*Directions for this task*:
When you reach the line containing "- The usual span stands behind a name" in the records below, start copying exactly, and stop once you have copied the line containing "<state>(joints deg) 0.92".

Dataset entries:
*** Begin section ***

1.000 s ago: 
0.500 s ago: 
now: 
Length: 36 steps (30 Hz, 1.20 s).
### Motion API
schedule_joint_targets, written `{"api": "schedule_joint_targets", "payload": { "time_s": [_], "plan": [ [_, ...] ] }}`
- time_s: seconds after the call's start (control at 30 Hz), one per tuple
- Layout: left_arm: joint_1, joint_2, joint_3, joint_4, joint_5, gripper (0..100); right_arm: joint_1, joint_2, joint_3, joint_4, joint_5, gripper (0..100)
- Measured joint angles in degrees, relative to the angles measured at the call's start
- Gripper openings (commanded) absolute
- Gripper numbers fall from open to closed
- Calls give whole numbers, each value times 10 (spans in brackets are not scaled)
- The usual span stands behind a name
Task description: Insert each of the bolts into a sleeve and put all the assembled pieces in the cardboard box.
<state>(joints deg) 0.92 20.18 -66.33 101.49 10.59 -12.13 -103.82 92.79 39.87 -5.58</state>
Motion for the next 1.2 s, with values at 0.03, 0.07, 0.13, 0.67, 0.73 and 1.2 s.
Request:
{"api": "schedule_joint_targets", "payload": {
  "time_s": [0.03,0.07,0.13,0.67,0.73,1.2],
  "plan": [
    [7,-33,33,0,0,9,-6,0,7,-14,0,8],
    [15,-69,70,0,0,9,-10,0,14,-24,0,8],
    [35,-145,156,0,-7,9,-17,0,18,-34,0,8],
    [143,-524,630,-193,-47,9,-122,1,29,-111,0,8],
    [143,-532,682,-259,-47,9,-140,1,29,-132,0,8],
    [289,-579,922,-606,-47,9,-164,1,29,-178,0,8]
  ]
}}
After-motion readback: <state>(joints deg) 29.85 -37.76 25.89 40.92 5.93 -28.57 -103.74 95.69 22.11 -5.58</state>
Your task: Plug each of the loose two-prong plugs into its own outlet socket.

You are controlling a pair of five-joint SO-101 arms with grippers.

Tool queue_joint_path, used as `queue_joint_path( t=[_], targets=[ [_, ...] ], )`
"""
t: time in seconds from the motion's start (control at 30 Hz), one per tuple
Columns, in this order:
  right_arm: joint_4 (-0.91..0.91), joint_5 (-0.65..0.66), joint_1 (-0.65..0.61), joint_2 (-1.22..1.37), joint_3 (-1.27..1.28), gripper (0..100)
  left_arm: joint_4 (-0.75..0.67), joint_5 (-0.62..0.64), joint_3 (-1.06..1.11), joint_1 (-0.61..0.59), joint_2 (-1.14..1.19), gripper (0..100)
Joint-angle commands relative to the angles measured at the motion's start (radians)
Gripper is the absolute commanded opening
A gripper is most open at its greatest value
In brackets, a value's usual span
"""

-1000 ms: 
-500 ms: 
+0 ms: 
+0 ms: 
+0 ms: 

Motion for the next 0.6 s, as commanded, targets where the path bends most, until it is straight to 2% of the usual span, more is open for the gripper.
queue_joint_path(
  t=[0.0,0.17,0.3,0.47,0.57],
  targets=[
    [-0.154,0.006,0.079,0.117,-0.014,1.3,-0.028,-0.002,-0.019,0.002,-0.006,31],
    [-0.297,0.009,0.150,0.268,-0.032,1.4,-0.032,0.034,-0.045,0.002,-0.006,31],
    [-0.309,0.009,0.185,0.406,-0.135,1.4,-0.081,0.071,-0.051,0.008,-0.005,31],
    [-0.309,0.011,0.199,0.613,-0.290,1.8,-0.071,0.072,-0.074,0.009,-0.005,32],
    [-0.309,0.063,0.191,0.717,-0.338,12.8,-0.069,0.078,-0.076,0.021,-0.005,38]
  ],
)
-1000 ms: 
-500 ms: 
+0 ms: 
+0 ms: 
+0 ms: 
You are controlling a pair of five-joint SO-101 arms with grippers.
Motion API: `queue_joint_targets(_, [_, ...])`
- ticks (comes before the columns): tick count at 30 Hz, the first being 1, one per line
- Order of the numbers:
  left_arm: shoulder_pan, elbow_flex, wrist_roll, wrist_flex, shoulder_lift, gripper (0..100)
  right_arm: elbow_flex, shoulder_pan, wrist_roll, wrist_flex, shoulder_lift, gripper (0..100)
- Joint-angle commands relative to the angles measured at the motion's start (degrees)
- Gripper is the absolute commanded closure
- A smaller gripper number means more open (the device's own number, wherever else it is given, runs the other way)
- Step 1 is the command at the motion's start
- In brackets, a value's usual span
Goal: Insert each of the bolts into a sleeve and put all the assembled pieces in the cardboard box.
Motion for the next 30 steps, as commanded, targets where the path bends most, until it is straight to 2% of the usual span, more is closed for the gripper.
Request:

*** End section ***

*Answer space*:
- The usual span stands behind a name
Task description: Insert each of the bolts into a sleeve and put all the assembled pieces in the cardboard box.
<state>(joints deg) 0.92 20.18 -66.33 101.49 10.59 -12.13 -103.82 92.79 39.87 -5.58</state>

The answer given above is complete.